### What you have to do
What you return should be the entries, unchanged, without their pictures.

-- Data for this task follows --

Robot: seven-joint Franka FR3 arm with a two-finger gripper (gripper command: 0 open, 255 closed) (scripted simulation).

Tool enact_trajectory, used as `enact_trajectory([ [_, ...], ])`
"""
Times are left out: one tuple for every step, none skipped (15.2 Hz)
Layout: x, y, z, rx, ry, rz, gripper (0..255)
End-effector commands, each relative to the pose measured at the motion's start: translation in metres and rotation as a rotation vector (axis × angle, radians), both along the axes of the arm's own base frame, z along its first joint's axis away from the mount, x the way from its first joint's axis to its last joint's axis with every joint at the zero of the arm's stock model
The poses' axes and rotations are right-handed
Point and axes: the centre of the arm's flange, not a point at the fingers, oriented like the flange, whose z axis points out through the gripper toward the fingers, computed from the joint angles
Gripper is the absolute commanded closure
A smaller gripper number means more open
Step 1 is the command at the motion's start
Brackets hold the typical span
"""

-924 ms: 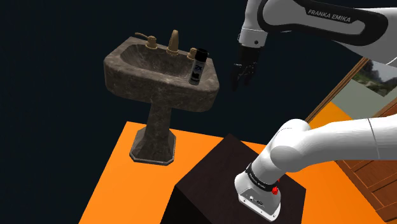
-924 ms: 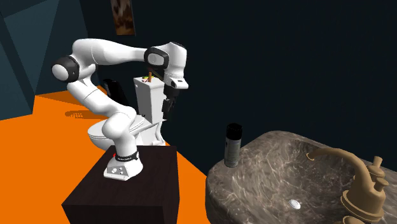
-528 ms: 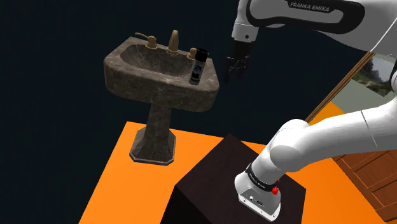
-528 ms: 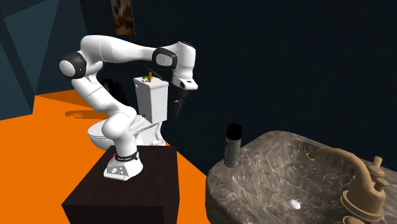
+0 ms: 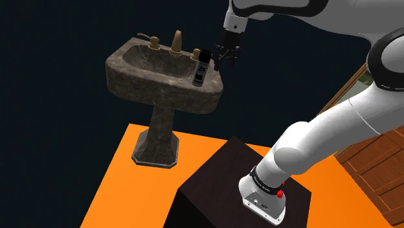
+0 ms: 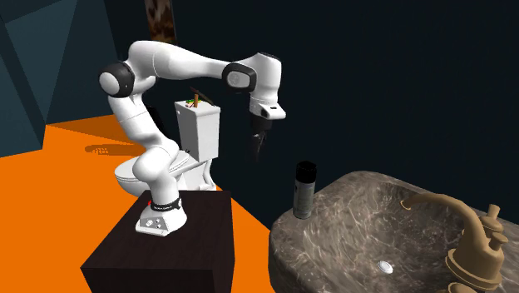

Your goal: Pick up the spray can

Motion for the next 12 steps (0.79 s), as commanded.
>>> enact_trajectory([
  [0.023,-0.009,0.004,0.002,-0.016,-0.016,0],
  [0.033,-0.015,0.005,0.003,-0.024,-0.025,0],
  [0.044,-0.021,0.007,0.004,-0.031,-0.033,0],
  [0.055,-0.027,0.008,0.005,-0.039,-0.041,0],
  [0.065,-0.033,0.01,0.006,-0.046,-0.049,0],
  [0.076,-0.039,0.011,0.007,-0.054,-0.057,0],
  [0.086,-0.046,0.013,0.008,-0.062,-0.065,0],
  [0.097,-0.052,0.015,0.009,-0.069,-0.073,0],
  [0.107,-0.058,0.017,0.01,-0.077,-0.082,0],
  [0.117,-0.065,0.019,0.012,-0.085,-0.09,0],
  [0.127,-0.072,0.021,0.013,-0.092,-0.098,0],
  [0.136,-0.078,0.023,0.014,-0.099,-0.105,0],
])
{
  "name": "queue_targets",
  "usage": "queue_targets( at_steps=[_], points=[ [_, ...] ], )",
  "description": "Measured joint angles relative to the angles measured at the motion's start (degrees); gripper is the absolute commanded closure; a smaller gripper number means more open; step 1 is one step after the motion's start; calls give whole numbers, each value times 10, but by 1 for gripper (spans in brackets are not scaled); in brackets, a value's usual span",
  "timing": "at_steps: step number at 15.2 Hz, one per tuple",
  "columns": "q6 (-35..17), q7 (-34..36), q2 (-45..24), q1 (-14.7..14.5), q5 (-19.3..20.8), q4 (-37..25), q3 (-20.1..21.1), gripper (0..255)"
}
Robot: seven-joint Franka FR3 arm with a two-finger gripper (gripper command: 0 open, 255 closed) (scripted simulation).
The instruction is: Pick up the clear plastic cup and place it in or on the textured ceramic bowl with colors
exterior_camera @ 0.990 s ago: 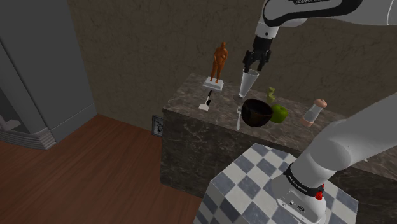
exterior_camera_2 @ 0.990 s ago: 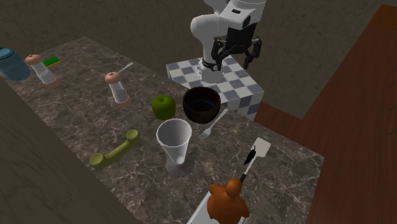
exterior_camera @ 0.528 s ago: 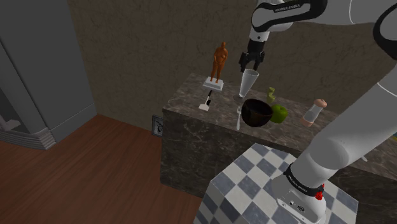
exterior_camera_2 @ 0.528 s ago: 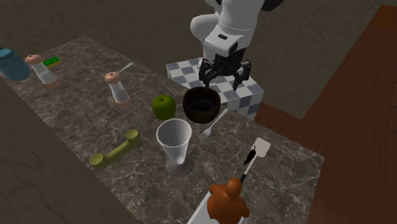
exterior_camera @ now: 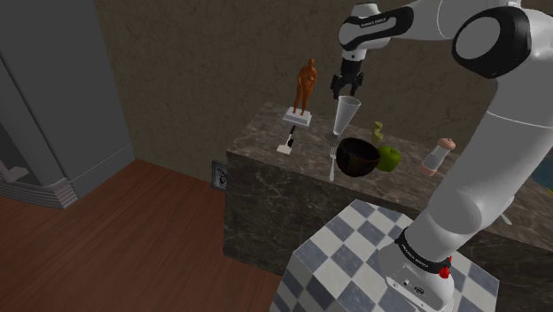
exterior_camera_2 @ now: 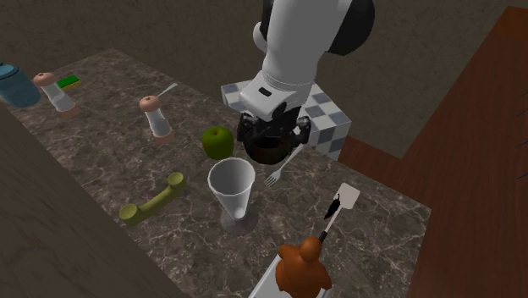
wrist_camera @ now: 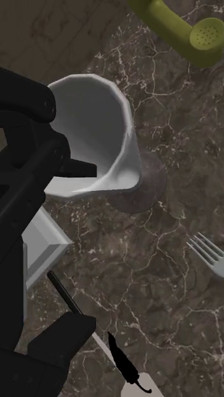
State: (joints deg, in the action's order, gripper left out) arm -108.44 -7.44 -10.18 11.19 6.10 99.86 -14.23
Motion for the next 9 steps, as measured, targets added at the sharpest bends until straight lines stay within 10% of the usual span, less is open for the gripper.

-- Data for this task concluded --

### Final answer
Robot: seven-joint Franka FR3 arm with a two-finger gripper (gripper command: 0 open, 255 closed) (scripted simulation).

Tool enact_trajectory, used as `enact_trajectory([ [_, ...], ])`
"""
Times are left out: one tuple for every step, none skipped (15.2 Hz)
Layout: x, y, z, rx, ry, rz, gripper (0..255)
End-effector commands, each relative to the pose measured at the motion's start: translation in metres and rotation as a rotation vector (axis × angle, radians), both along the axes of the arm's own base frame, z along its first joint's axis away from the mount, x the way from its first joint's axis to its last joint's axis with every joint at the zero of the arm's stock model
The poses' axes and rotations are right-handed
Point and axes: the centre of the arm's flange, not a point at the fingers, oriented like the flange, whose z axis points out through the gripper toward the fingers, computed from the joint angles
Gripper is the absolute commanded closure
A smaller gripper number means more open
Step 1 is the command at the motion's start
Brackets hold the typical span
"""

-924 ms: 
-924 ms: 
-528 ms: 
-528 ms: 
+0 ms: 
+0 ms: 

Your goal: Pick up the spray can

Motion for the next 12 steps (0.79 s), as commanded.
>>> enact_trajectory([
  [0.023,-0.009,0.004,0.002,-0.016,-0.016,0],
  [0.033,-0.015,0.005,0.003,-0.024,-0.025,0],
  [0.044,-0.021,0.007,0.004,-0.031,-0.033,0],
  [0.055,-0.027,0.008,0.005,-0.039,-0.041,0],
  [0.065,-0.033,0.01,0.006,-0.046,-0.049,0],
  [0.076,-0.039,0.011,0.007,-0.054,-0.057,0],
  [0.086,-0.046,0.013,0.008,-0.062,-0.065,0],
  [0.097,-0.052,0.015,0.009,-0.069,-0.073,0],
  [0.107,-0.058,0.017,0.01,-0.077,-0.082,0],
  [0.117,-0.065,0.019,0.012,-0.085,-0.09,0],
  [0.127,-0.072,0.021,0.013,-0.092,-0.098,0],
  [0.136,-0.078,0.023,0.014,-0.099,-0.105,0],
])
{
  "name": "queue_targets",
  "usage": "queue_targets( at_steps=[_], points=[ [_, ...] ], )",
  "description": "Measured joint angles relative to the angles measured at the motion's start (degrees); gripper is the absolute commanded closure; a smaller gripper number means more open; step 1 is one step after the motion's start; calls give whole numbers, each value times 10, but by 1 for gripper (spans in brackets are not scaled); in brackets, a value's usual span",
  "timing": "at_steps: step number at 15.2 Hz, one per tuple",
  "columns": "q6 (-35..17), q7 (-34..36), q2 (-45..24), q1 (-14.7..14.5), q5 (-19.3..20.8), q4 (-37..25), q3 (-20.1..21.1), gripper (0..255)"
}
Robot: seven-joint Franka FR3 arm with a two-finger gripper (gripper command: 0 open, 255 closed) (scripted simulation).
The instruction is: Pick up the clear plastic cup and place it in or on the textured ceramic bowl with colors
exterior_camera @ 0.990 s ago: 
exterior_camera_2 @ 0.990 s ago: 
exterior_camera @ 0.528 s ago: 
exterior_camera_2 @ 0.528 s ago: 
exterior_camera @ now: 
exterior_camera_2 @ now: 
wrist_camera @ now: 
State: (joints deg, in the action's order, gripper left out) arm -108.44 -7.44 -10.18 11.19 6.10 99.86 -14.23
Motion for the next 9 steps, as measured, targets added at the sharpest bends until straight lines stay within 10% of the usual span, less is open for the gripper.

There's nothing more to this exercise.